Age-Appropriate

[Originally posted at SF Novelists.]

 

A parent once e-mailed me, asking if my first novel was appropriate for a thirteen-year-old girl to read.

This kind of question is impossible to answer.

Parental opinions vary wildly as to what thirteen-year-old girls (or boys, or children of any other age you care to name) should and should not be reading. One doesn’t want their kid encountering anything rated worse than G. Another doesn’t mind fairly graphic violence, but won’t tolerate sexual content of any kind. A third figures, hey, they’ll find out about sex eventually — but God help you if your novel features two men so much as kissing.

What are you worried about? Sex? Swearing? Blood and gore? Bloodless suspense that will give your kid nightmares for a month? Drug use? Where exactly do you put the bar on all of these topics? And how the heck am I supposed to know?
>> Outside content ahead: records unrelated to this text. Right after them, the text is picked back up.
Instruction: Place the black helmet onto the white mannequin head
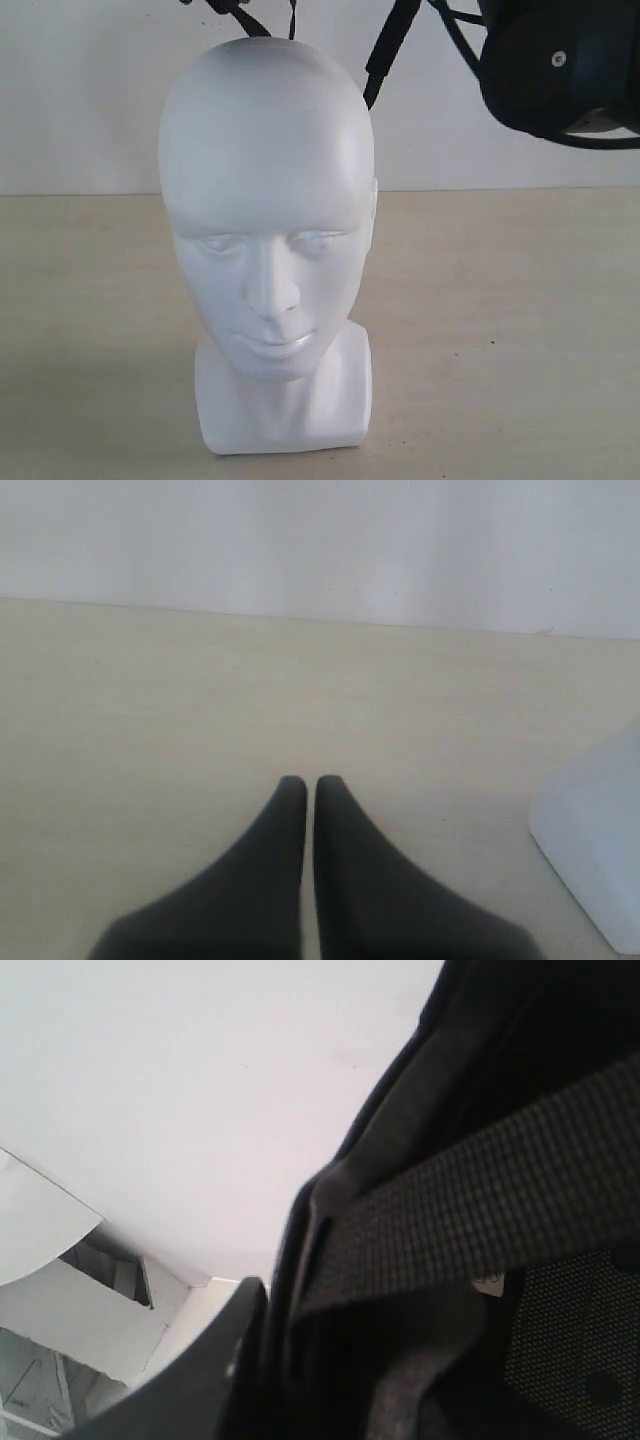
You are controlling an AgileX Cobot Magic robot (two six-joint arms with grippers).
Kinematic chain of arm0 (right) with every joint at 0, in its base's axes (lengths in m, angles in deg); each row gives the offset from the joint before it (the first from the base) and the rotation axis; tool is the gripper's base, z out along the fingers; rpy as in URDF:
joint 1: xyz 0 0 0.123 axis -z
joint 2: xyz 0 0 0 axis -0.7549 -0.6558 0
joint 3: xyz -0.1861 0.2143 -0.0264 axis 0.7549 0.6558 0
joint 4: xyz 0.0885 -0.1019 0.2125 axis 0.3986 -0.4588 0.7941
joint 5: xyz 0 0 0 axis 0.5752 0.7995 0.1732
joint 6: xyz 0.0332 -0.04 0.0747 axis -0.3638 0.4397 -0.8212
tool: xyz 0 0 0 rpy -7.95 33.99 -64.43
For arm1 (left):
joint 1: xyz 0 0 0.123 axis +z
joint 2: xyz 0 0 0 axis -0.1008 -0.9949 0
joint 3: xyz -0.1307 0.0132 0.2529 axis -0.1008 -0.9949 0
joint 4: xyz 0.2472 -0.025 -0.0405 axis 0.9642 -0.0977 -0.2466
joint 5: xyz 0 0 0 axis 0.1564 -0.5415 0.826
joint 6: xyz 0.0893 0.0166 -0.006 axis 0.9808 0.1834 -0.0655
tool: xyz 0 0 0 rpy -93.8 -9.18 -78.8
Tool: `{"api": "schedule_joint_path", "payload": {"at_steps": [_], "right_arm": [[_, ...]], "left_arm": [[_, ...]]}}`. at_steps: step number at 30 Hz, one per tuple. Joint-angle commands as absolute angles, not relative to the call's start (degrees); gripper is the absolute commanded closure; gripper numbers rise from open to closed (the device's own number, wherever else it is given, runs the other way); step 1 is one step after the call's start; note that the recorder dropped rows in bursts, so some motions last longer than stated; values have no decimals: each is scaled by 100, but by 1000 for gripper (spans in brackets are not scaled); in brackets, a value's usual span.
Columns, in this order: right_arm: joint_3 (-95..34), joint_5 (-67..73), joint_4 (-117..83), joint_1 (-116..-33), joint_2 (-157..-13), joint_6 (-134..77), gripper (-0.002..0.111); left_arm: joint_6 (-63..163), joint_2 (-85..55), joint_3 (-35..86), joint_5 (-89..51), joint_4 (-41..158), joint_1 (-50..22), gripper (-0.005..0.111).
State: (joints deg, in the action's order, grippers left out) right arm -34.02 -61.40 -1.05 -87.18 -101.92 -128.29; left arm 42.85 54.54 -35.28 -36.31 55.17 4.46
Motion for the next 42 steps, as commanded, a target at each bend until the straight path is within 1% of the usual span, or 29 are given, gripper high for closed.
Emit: {"api": "schedule_joint_path", "payload": {"at_steps": [1,11,18,21,25,33,38,42], "right_arm": [[-3557,-6721,-188,-8726,-10071,-12889,108],[-3557,-6721,-400,-8726,-9917,-12351,108],[-3573,-6721,-413,-8726,-9474,-10988,108],[-3573,-6461,-427,-8726,-9222,-10377,108],[-3573,-6333,-274,-8726,-9020,-10116,108],[-3573,-5786,-698,-8726,-8741,-9537,108],[-3573,-5276,-1142,-8209,-8487,-9563,108],[-3768,-4344,-1504,-7830,-8179,-9539,108]], "left_arm": [[4295,5476,-3549,-3625,5464,457,102],[4295,5476,-3549,-3625,5464,457,102],[4295,5476,-3549,-3625,5464,457,102],[4295,5476,-3549,-3625,5464,457,102],[4295,5476,-3549,-3625,5464,457,102],[4295,5476,-3549,-3625,5464,457,102],[4295,5476,-3549,-3625,5464,457,102],[4295,5476,-3549,-3625,5464,457,102]]}}
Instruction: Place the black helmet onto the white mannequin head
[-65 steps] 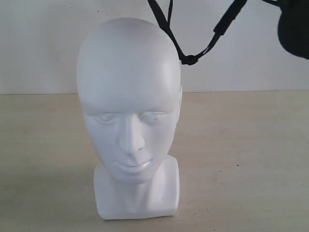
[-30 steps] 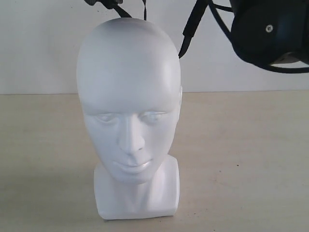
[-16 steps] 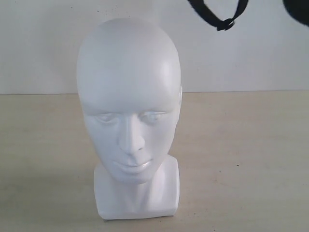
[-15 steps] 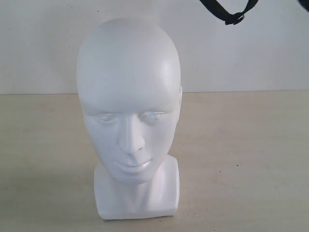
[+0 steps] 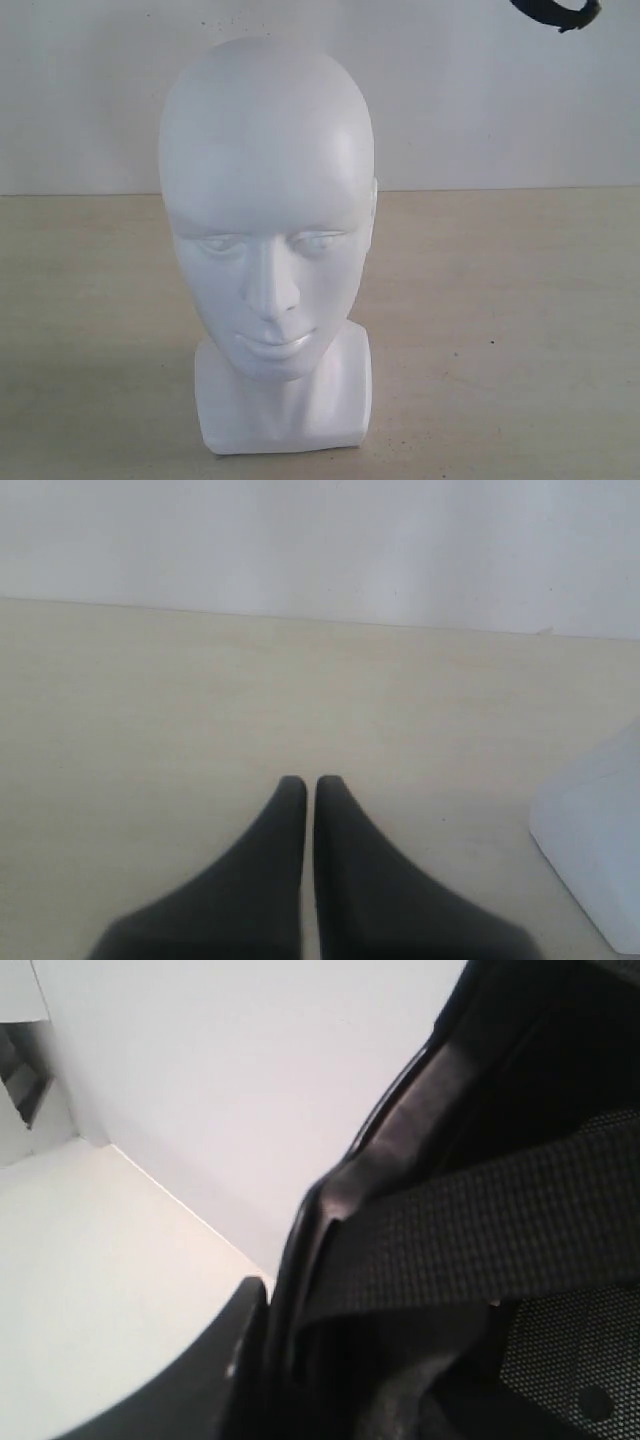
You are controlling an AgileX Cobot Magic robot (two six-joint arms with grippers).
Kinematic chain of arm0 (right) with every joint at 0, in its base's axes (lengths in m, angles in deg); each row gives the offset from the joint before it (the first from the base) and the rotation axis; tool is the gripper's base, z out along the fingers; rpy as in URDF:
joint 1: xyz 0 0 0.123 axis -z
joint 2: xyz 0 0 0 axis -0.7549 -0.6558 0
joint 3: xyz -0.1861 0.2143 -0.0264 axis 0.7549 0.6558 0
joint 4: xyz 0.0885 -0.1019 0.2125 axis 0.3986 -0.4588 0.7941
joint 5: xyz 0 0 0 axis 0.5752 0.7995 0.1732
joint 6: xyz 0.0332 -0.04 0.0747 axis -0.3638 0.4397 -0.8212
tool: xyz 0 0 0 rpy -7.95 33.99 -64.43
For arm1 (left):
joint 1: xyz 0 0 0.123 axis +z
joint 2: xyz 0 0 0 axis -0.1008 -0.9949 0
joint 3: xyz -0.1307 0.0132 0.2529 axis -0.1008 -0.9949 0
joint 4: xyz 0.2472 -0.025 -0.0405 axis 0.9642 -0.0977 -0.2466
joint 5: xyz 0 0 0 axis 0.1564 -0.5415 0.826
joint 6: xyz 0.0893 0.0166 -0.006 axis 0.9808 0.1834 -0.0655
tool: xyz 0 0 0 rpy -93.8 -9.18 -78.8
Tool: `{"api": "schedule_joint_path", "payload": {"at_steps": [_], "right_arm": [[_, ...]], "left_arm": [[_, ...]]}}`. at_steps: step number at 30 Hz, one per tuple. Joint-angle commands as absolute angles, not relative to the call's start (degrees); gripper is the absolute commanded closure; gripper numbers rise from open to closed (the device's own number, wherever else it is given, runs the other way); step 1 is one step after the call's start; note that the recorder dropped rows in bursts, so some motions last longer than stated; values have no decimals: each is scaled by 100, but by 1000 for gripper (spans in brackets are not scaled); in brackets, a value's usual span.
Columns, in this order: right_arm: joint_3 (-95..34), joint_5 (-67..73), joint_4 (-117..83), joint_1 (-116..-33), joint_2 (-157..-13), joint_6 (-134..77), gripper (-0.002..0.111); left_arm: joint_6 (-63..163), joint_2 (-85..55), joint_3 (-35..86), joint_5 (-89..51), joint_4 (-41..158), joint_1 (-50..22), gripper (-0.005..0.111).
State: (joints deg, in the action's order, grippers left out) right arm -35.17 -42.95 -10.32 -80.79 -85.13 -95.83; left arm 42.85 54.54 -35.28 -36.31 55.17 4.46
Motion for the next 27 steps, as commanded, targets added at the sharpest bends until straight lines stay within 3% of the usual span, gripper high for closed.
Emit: {"api": "schedule_joint_path", "payload": {"at_steps": [1,6,27], "right_arm": [[-3827,-4218,-1574,-7782,-8132,-9555,108],[-4152,-3174,-1360,-7652,-7881,-8800,108],[-4221,-3540,705,-7793,-7789,-9545,108]], "left_arm": [[4295,5476,-3549,-3625,5464,457,102],[4295,5476,-3549,-3625,5464,457,102],[4295,5476,-3549,-3625,5464,457,102]]}}
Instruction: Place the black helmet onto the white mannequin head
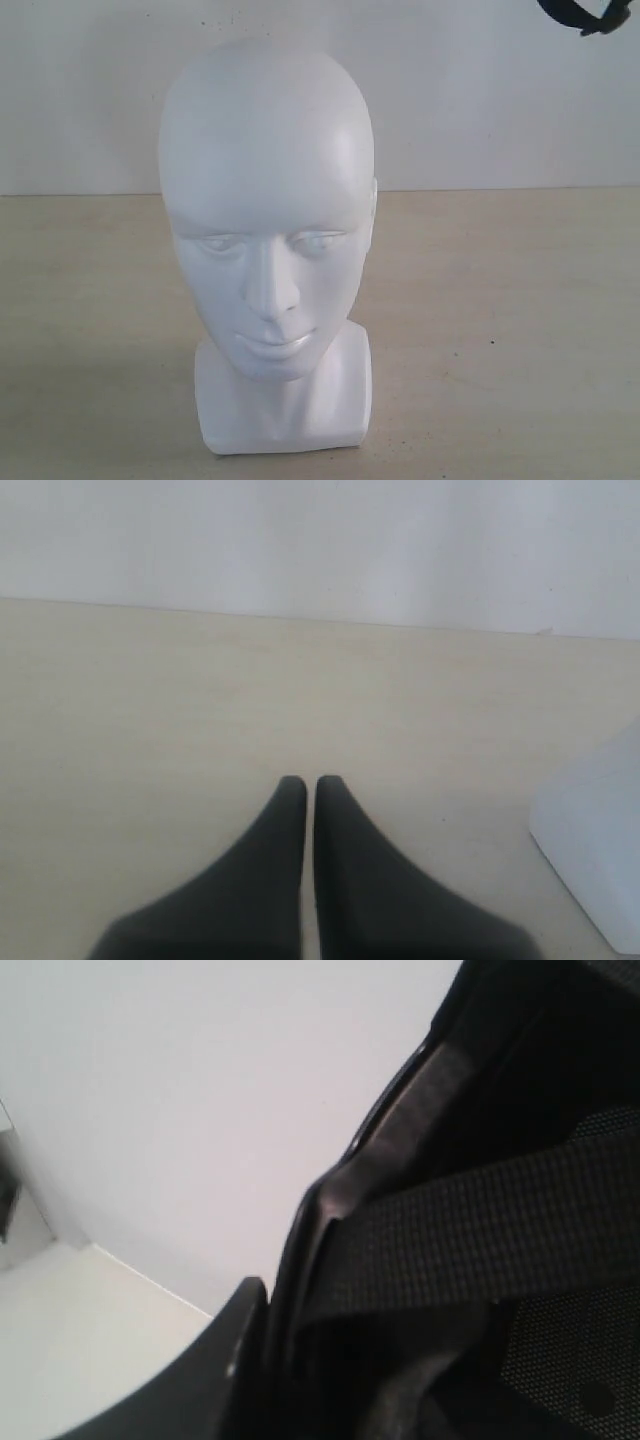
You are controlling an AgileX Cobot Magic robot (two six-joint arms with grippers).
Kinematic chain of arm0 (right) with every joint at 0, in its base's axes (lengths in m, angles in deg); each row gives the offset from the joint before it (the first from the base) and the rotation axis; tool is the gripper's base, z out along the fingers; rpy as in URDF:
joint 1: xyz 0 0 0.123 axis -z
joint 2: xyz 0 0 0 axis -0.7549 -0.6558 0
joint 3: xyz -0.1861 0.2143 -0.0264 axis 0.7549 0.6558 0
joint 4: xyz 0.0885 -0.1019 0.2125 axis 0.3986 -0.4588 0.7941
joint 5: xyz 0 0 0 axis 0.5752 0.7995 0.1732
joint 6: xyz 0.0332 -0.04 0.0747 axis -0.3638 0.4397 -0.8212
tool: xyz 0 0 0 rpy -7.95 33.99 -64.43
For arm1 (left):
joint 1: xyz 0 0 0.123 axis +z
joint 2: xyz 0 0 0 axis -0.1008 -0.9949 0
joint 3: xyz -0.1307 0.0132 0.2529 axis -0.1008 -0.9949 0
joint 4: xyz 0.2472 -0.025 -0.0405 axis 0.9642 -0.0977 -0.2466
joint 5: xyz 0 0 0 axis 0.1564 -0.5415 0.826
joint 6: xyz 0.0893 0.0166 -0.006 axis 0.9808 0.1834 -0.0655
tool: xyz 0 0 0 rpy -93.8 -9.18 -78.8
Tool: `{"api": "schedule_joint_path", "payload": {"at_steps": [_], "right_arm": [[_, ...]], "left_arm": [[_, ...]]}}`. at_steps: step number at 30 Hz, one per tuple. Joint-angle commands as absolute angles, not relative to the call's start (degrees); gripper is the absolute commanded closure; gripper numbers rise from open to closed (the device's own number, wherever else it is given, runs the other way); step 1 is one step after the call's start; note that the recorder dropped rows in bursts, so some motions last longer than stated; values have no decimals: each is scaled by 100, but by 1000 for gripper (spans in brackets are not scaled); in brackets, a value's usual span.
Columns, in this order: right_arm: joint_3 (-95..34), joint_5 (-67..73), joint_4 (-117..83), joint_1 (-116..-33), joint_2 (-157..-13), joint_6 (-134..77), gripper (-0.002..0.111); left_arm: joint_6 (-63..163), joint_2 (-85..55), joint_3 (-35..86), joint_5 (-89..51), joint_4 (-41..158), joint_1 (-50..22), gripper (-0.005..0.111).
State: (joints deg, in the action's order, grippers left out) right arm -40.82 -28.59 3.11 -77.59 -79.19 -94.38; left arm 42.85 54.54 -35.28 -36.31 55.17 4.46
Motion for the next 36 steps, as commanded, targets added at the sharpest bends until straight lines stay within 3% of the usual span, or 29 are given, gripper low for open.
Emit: {"api": "schedule_joint_path", "payload": {"at_steps": [1,11,30,36], "right_arm": [[-4221,-3540,871,-7850,-7789,-9533,108],[-4221,-3596,1433,-8301,-7799,-9624,108],[-4221,-6721,-409,-8688,-9332,-13214,108],[-4221,-6721,-709,-8688,-9627,-13706,108]], "left_arm": [[4295,5476,-3549,-3625,5464,457,102],[4295,5476,-3549,-3625,5464,457,102],[4295,5476,-3549,-3625,5464,457,102],[4295,5476,-3549,-3625,5464,457,102]]}}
And that’s just the question of what the parent is looking for. How about the one who will be reading the book? All thirteen-year-olds are not created identical. One girl may be ready for a story that would utterly traumatize her friend. One boy has the judgment to understand that the bad behavior of the characters isn’t something he should emulate; another doesn’t. It’s a function of their maturity, not their age, and those two things don’t map as perfectly as we’d like. Age is an easy thing to communicate, though, while maturity isn’t, and we therefore cling to those numbers as if they tell us something useful. “This book is suitable for readers 10 and up.” Maybe. On average. Assuming your priorities match those of whoever assigned the ratings. But their idea of how much blood a ten-year-old is ready for might not be the same as yours, and it’s possible that neither one matches what your ten-year-old is ready for.

But there’s no easy way around it, either. Kids have to decide what to read, and parents have to decide whether they think that’s a good idea or not. And authors (sometimes) have to answer questions about whether their books are “suitable.” The best I can do from my end is to answer with a description: it has X amount of violence and Y amount of sex and Z amount of swearing, and anything else I think a parent or reader might be worried about, and then let them make up their own minds.